David Bowie, who played a visiting alien called Newton in The Man Who Fell To Earth (1975), once described his director fondly as a "warlock." Three decades on there remains much of the mystical and the mischievous about this brilliant man. Recently I called on Roeg at his home in London's Notting Hill — only a few streets away from 81 Powis Square, site of Mick Jagger's bohemian lair in Performance (1970) — and was unsurprised to be led into a study crammed with good books and fascinating objets d'art. A few weeks later I interviewed Roeg in front of a cinema audience after a screening of Bad Timing (1980), and watched as ardent fans pestered him with questions all the way from the stage to the street. I know how they feel: Roeg is a hero to me too.

"When I was 12 years old, my father said the most extraordinary thing to me. 'The day you're born is your only chance to really have tomorrow, because by the day after you've got yesterday.'"

He is a veteran now, and his more recent work has struggled to get onto screens. Yet his earlier films are endlessly current, bursting with visual ideas. The sad, sinister Don't Look Now (1973) was lately revisited by Martin McDonagh's In Bruges, but has inspired a hundred lesser works of the macabre, and contains what might be cinema's most evocative sex scene — between a bereaved husband and wife, no less. The many moviegoers who think George Clooney's tryst with Jennifer Lopez in Out of Sight (1998) holds the mantle of the Hottest Thing Ever Committed to Celluloid are often unaware that Steven Soderbergh, too, was affectionately riffing on Roeg.

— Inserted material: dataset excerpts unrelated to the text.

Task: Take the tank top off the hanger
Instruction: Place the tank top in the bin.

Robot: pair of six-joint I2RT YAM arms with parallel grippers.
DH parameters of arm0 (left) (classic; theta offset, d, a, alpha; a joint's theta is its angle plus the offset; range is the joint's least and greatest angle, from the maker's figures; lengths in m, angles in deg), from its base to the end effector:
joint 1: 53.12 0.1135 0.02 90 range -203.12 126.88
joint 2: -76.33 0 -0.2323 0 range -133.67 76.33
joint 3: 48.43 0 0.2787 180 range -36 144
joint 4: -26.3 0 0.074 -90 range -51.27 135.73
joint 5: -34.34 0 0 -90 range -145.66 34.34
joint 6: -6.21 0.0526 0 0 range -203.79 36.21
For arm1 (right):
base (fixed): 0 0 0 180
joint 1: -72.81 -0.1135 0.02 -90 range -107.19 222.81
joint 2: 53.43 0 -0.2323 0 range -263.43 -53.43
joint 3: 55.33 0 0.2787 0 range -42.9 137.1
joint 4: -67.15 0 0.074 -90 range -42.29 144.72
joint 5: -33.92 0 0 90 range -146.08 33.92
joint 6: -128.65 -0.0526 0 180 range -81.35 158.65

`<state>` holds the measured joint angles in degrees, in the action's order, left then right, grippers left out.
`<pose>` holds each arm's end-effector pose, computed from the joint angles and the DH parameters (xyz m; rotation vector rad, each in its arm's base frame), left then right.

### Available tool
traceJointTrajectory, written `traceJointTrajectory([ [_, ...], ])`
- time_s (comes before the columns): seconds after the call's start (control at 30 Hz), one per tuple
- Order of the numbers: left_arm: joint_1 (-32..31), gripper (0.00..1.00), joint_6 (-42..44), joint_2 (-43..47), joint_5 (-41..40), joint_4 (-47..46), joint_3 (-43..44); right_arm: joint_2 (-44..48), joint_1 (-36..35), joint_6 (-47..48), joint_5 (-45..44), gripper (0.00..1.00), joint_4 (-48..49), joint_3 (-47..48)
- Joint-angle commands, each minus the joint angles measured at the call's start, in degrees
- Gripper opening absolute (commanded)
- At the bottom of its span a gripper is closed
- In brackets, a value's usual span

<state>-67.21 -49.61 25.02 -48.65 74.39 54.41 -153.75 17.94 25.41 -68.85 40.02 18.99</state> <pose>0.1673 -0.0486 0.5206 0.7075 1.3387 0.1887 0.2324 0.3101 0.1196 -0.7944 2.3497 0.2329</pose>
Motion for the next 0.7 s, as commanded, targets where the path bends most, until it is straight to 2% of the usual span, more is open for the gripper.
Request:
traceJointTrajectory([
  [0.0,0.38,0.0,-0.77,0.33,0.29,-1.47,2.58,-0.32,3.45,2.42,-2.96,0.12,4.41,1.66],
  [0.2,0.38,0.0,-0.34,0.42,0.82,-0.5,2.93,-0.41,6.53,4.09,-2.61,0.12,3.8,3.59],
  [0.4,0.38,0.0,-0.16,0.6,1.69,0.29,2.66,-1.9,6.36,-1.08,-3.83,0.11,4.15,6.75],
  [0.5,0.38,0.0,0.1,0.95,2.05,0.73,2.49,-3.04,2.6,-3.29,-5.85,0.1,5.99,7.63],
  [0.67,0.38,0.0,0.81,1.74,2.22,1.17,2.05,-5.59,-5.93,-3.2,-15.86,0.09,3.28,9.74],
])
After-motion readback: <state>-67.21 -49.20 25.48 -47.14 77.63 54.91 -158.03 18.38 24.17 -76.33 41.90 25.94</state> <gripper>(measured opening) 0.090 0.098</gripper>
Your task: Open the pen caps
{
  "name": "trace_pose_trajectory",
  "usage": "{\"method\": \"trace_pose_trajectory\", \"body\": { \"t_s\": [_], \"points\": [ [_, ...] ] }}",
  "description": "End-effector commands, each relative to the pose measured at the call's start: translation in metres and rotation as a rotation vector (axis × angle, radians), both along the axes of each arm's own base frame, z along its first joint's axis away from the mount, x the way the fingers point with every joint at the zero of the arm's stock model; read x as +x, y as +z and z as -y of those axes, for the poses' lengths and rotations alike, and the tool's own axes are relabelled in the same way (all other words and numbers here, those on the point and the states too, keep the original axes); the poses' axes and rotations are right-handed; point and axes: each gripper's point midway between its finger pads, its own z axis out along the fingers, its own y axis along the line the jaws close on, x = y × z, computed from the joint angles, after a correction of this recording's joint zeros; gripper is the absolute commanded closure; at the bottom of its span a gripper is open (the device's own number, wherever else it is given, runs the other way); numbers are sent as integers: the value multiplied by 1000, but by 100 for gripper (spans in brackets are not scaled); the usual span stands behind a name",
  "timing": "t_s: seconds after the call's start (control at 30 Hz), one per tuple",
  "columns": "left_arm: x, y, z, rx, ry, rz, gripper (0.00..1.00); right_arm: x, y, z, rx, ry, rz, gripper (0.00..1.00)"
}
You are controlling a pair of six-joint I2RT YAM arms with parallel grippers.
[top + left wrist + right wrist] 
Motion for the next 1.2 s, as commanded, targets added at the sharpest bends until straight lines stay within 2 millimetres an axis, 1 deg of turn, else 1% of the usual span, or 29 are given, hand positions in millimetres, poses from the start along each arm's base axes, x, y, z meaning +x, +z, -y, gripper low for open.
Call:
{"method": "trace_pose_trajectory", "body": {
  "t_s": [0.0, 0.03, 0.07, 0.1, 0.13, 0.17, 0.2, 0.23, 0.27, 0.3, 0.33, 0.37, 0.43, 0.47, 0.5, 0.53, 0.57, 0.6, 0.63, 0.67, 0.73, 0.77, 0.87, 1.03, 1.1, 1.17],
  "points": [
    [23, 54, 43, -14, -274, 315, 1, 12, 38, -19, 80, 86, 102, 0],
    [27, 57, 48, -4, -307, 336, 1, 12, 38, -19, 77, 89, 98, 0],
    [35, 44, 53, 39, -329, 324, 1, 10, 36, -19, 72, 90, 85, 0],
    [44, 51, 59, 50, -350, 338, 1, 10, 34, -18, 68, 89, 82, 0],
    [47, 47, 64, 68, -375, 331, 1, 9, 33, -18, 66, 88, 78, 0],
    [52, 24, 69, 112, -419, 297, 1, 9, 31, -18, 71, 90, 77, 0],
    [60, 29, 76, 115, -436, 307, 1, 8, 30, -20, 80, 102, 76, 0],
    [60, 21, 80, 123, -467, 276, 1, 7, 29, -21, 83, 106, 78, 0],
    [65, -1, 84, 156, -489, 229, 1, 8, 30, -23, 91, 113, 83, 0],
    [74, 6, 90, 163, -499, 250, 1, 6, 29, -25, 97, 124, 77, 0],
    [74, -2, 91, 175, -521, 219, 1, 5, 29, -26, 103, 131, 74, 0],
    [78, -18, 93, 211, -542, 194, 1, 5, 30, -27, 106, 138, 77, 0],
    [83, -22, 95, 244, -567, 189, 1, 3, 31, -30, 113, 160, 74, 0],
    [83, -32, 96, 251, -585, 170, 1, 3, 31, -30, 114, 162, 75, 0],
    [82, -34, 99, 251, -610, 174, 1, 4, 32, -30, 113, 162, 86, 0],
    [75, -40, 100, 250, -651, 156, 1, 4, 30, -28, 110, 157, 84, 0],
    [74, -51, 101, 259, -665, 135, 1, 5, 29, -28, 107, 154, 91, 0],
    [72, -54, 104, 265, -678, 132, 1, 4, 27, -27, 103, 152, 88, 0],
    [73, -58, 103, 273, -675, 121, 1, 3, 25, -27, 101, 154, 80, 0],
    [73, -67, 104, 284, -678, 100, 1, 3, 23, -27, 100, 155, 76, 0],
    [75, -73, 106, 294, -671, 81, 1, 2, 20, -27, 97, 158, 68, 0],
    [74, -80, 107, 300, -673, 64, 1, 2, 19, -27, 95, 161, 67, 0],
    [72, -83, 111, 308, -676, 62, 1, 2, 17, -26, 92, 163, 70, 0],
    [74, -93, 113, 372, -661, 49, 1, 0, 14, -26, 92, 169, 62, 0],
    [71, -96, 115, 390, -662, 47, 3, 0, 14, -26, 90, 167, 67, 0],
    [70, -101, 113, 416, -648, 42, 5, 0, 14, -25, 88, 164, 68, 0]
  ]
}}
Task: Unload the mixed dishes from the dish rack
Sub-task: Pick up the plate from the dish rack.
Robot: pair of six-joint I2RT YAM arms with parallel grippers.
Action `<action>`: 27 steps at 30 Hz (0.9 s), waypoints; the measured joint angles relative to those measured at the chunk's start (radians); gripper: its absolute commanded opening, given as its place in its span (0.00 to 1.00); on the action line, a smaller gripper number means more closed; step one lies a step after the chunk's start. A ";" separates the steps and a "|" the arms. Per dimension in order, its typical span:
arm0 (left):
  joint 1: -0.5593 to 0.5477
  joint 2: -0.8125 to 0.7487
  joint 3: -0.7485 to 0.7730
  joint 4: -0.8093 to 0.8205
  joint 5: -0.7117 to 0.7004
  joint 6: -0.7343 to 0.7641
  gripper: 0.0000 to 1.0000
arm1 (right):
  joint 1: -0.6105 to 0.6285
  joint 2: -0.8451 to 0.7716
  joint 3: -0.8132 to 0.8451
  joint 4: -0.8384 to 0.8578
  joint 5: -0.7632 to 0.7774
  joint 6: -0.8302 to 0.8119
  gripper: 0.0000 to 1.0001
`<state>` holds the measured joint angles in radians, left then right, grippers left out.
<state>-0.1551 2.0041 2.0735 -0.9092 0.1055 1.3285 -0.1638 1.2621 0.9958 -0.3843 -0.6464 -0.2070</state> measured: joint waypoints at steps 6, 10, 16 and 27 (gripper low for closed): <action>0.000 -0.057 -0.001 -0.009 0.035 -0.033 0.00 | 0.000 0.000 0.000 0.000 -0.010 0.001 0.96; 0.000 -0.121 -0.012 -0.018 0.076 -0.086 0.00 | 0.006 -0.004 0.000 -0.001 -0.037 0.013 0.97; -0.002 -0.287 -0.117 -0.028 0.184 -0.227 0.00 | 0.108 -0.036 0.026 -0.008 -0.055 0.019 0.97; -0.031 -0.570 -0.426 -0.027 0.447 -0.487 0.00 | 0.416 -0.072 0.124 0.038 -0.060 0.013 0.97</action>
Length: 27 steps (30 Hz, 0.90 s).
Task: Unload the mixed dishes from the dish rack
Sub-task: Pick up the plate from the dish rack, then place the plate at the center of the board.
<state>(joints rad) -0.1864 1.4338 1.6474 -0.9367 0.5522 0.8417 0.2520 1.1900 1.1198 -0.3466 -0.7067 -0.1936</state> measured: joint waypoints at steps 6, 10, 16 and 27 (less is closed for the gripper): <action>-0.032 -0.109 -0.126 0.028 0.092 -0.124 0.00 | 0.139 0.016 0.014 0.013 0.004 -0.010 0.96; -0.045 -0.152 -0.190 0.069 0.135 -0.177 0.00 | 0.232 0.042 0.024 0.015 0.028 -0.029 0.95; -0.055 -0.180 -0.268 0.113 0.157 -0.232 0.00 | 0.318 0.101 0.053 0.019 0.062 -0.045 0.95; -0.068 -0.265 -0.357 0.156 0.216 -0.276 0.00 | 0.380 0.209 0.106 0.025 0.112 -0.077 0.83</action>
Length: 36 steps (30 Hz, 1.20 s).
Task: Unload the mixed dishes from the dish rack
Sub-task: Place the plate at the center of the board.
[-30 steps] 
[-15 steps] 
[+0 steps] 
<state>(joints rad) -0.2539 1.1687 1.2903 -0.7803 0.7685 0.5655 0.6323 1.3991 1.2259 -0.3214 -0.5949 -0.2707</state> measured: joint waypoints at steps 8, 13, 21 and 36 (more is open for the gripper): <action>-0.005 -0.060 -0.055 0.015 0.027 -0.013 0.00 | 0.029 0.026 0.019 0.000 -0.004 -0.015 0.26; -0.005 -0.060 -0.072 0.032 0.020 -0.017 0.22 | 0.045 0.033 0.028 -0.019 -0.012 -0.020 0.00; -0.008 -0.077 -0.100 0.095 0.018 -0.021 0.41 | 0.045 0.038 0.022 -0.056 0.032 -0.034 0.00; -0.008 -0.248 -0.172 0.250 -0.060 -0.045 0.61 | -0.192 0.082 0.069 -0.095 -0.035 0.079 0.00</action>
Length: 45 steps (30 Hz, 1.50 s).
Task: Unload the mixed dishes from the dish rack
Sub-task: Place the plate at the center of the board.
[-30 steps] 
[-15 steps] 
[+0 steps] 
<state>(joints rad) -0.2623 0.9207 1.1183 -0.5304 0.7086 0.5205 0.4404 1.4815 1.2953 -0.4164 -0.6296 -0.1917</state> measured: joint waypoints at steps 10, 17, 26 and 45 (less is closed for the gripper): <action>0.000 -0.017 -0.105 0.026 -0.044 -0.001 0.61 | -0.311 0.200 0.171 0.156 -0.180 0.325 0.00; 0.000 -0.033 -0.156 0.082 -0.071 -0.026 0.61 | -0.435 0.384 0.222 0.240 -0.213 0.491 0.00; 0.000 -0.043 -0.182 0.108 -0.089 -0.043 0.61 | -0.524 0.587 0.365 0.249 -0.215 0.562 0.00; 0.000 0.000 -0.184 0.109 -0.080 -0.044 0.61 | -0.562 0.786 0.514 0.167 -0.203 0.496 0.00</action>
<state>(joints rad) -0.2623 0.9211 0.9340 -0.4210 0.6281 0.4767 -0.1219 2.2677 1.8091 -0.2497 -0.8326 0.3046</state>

The endurance of his influence is one more thing that seems mildly to amuse Roeg. He remembers an early screening of The Man Who Fell to Earth after which his producer enthused to him that, however the film might fare critically or commercially, his fellow directors would be ripping him off in no time. Roeg himself is not especially cinephile, preferring to hold up life — everybody and everything in the world — as his main creative influence. But he was thoroughly trained within the film business. Back in the 1950s he served an apprenticeship in the cutting rooms of Soho, and in idle moments over lunch-hour he would run film back and forth through the Steenbeck, finding himself amused and intrigued by the resultant effects.

Dont Look Now
Don't Look Now

He then made his name as a DP, shooting Roger Corman's The Masque of the Red Death (1964), François Truffaut's Fahrenheit 451 (1965) and Richard Lester's Petulia (1968). Those films were so distinctive and yet somehow kindred — in their use of colour as much as their boldness of theme and structure — that with hindsight one can see the outline of Roeg the director. (In due course, critic Derek Malcolm would question whether Roeg's directorial efforts were essentially "cinematographer's films"; Roeg, aware that Malcolm had once been a steeple-chase jockey, wondered in turn whether Malcolm ever felt he wrote jockey's reviews.) By the time Performance and Walkabout (1971) were released, the cognoscenti had decided Roeg was an auteur (even if this was to neglect Performance's writer and co-director Donald Cammell.) But it seemed clear that on top of a Roegian style there were Roegian themes — in particular, the notion of the individual cast adrift from his or her familiar moorings, both moral and physical.

Another signature was that Roeg clearly had no fear of the erotic or aggressive currents in his chosen material. No doubt this was partly why the films often inspired what Roeg calls "violent reactions." He can well remember — without malice — John Simon's description of Performance in the New York Times as "loathsome;" and Pauline Kael's crabby response to Don't Look Now. The Man Who Fell to Earth was disowned by its financiers at Paramount after chairman Barry Diller complained of its "non-linear" nature. The studio had doubtless hoped for a sci-fi hit to showcase rock sensation Bowie, but the picture Roeg turned in seemed as much concerned with the loneliness of an Englishman in America. "We're all aliens," says Roeg, not obviously concerned that his and Diller's tastes should have failed to coincide.